··· Dataset records

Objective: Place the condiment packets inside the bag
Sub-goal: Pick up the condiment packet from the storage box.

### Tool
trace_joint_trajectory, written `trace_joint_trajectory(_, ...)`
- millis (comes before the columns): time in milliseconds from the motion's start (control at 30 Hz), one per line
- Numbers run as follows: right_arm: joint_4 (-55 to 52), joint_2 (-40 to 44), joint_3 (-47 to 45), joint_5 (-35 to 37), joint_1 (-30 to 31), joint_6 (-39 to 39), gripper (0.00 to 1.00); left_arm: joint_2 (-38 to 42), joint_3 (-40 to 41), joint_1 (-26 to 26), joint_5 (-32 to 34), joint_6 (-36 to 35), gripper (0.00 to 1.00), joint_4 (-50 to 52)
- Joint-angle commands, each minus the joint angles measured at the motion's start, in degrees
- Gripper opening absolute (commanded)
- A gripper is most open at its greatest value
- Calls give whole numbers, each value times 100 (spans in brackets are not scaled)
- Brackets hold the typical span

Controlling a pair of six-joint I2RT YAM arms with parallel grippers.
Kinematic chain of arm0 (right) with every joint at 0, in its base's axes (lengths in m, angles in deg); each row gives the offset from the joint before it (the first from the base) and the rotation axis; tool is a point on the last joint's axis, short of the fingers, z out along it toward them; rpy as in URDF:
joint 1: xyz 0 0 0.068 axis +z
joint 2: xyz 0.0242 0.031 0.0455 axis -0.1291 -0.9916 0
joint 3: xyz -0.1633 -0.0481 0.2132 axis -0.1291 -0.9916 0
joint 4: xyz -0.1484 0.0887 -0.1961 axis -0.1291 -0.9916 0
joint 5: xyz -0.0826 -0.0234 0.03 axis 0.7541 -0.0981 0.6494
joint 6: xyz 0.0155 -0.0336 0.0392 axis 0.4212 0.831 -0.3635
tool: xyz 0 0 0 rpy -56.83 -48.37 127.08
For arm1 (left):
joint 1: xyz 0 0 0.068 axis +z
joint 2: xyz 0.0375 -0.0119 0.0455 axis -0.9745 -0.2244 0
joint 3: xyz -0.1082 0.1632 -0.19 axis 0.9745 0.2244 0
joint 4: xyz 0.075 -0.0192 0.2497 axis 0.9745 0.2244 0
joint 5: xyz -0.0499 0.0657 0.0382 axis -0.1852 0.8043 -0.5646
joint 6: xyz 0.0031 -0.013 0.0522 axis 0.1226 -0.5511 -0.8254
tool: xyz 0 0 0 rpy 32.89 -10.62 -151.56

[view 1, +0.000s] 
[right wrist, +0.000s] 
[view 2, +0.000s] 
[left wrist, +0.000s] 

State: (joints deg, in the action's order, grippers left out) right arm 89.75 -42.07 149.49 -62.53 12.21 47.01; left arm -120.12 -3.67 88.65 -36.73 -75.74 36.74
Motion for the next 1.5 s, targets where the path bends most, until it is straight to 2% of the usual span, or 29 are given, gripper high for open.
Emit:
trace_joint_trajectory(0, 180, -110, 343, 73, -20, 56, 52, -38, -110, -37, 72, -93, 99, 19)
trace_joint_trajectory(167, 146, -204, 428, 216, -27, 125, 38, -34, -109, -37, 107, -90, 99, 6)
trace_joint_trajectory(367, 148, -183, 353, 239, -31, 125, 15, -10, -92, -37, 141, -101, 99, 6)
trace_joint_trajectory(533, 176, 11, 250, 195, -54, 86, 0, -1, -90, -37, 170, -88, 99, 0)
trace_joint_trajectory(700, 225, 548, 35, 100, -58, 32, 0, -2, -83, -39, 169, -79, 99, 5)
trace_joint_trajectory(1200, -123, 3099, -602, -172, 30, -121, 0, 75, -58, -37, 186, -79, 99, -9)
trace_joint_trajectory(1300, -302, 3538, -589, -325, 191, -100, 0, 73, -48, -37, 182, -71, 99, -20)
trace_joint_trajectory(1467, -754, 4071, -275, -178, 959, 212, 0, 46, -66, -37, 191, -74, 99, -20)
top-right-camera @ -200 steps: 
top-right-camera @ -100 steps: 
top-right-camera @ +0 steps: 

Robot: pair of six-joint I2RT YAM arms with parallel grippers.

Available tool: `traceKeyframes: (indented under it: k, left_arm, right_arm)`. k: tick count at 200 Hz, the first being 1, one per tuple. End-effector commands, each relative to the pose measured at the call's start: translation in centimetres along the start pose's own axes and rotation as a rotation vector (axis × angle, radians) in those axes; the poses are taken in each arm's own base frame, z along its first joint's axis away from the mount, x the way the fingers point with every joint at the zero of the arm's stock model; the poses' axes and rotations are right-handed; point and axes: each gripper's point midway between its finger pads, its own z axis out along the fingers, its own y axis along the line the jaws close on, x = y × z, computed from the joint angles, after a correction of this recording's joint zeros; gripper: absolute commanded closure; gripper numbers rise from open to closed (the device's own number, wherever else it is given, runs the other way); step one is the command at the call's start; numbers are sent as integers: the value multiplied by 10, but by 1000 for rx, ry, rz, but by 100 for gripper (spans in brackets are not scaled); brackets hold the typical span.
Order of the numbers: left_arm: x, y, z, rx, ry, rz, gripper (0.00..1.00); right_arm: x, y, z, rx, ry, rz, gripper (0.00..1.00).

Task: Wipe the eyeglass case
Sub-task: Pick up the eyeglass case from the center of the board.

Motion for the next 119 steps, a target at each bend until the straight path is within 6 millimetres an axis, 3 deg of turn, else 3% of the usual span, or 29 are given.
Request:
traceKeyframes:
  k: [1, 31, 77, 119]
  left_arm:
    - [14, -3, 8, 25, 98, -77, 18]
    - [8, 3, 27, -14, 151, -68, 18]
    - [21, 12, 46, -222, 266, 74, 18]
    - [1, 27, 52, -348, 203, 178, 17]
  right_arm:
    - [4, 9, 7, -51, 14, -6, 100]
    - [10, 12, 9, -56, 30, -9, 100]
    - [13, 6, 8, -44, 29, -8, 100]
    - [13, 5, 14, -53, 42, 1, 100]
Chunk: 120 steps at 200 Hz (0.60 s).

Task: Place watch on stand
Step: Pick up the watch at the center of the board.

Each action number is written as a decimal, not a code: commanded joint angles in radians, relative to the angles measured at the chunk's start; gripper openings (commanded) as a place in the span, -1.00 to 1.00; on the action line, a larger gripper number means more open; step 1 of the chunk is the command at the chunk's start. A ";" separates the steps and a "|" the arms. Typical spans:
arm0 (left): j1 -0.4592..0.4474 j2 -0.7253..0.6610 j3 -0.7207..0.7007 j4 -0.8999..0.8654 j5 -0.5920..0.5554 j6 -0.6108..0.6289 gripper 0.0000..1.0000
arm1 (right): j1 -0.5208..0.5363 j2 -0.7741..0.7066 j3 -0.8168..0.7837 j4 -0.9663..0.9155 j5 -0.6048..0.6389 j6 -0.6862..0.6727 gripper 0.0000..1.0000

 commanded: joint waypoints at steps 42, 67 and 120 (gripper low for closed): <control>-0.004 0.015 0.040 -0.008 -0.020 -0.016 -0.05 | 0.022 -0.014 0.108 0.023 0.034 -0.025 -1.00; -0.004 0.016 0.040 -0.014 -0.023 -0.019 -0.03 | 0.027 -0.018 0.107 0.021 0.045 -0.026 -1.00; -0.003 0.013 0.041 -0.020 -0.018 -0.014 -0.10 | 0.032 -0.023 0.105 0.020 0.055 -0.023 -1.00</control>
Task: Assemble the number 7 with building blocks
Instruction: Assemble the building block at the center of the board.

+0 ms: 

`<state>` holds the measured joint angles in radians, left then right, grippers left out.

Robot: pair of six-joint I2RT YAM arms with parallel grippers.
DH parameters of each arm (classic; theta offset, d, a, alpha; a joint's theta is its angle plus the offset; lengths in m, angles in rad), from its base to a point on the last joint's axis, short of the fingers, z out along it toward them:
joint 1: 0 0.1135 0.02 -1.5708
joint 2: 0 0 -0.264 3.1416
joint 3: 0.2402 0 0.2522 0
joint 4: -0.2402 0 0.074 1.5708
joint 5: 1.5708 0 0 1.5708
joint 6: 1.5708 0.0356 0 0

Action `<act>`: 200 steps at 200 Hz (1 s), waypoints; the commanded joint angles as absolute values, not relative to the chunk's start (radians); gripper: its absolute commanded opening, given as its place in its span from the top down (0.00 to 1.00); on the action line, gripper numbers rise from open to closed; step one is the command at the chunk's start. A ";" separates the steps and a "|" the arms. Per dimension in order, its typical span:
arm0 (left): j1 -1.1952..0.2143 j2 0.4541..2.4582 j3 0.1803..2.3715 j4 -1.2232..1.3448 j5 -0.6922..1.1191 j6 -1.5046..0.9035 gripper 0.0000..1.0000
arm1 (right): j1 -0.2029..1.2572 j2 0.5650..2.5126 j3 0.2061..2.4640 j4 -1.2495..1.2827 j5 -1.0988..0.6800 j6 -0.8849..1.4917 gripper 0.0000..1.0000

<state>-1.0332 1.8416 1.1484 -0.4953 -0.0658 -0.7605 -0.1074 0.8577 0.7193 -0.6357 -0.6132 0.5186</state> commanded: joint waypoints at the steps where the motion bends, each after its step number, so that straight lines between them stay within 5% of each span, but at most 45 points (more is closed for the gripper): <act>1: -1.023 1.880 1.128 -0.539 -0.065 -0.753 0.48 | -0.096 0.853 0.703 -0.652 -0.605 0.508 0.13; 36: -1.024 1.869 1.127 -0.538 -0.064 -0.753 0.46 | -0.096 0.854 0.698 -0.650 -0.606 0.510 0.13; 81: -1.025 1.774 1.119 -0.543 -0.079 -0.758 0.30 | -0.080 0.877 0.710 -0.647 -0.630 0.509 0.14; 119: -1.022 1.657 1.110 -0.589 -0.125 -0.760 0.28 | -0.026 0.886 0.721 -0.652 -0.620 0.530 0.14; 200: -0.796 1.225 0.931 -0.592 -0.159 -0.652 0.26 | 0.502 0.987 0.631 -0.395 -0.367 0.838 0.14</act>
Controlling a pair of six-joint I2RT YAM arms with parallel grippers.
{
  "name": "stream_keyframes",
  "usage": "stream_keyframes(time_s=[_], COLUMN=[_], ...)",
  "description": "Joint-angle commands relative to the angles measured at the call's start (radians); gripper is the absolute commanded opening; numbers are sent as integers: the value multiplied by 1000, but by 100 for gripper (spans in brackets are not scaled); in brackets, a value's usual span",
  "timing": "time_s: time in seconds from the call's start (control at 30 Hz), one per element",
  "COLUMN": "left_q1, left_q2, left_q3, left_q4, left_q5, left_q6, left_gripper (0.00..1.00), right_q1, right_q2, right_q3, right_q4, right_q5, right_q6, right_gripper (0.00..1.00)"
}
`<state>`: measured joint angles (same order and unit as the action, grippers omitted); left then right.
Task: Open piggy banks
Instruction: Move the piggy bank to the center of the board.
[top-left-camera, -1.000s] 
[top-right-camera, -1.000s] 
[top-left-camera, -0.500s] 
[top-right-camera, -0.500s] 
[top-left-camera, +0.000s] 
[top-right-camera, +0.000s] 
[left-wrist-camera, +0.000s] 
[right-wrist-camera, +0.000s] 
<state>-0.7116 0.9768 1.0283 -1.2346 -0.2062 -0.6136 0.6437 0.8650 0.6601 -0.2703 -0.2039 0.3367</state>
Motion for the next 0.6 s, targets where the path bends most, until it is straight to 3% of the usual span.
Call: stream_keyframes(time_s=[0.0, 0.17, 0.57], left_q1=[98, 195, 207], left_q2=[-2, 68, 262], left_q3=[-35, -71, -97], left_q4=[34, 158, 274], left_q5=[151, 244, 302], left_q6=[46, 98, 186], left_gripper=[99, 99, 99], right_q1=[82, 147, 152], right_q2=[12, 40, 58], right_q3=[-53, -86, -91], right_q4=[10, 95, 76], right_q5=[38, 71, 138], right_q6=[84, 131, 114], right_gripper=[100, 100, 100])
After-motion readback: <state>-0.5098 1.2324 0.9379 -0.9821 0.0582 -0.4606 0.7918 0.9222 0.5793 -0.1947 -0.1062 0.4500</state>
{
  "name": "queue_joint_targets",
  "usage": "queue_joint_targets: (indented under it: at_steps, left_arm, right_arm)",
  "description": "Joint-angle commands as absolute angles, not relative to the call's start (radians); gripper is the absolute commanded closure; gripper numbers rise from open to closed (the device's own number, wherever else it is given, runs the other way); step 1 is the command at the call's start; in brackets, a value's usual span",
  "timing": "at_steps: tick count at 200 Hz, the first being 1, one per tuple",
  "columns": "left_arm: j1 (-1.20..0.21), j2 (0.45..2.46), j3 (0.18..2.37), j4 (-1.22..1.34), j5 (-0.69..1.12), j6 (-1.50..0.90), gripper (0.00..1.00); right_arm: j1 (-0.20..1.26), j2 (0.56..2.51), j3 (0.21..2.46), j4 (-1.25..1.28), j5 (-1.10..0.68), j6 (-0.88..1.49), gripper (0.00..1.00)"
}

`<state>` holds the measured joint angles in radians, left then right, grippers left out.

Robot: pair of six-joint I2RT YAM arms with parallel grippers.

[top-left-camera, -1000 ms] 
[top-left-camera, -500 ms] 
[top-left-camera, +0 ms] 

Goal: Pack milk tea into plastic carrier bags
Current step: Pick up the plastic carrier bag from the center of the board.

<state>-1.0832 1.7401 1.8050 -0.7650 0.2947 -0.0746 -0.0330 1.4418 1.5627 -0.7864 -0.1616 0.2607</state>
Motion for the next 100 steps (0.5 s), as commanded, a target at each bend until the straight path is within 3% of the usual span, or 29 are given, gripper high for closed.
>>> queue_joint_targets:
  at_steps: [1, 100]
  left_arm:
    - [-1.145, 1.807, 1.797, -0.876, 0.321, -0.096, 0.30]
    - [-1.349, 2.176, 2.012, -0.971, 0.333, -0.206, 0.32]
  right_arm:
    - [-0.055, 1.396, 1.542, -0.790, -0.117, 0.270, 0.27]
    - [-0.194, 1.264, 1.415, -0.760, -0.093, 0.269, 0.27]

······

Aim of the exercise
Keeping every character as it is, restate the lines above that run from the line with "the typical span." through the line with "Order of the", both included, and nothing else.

Response to this task
Available tool: `traceKeyframes: (indented under it: k, left_arm, right_arm)`. k: tick count at 200 Hz, the first being 1, one per tuple. End-effector commands, each relative to the pose measured at the call's start: translation in centimetres along the start pose's own axes and rotation as a rotation vector (axis × angle, radians) in those axes; the poses are taken in each arm's own base frame, z along its first joint's axis away from the mount, x the way the fingers point with every joint at the zero of the arm's stock model; the poses' axes and rotations are right-handed; point and axes: each gripper's point midway between its finger pads, its own z axis out along the fingers, its own y axis along the line the jaws close on, x = y × z, computed from the joint angles, after a correction of this recording's joint zeros; gripper: absolute commanded closure; gripper numbers rise from open to closed (the device's own number, wherever else it is given, runs the other way); step one is the command at the call's start; numbers are sent as integers: the value multiplied by 10, but by 1000 for rx, ry, rz, but by 100 for gripper (spans in brackets are not scaled); brackets hold the typical span.
Order of the numbers: left_arm: x, y, z, rx, ry, rz, gripper (0.00..1.00); right_arm: x, y, z, rx, ry, rz, gripper (0.00..1.00).

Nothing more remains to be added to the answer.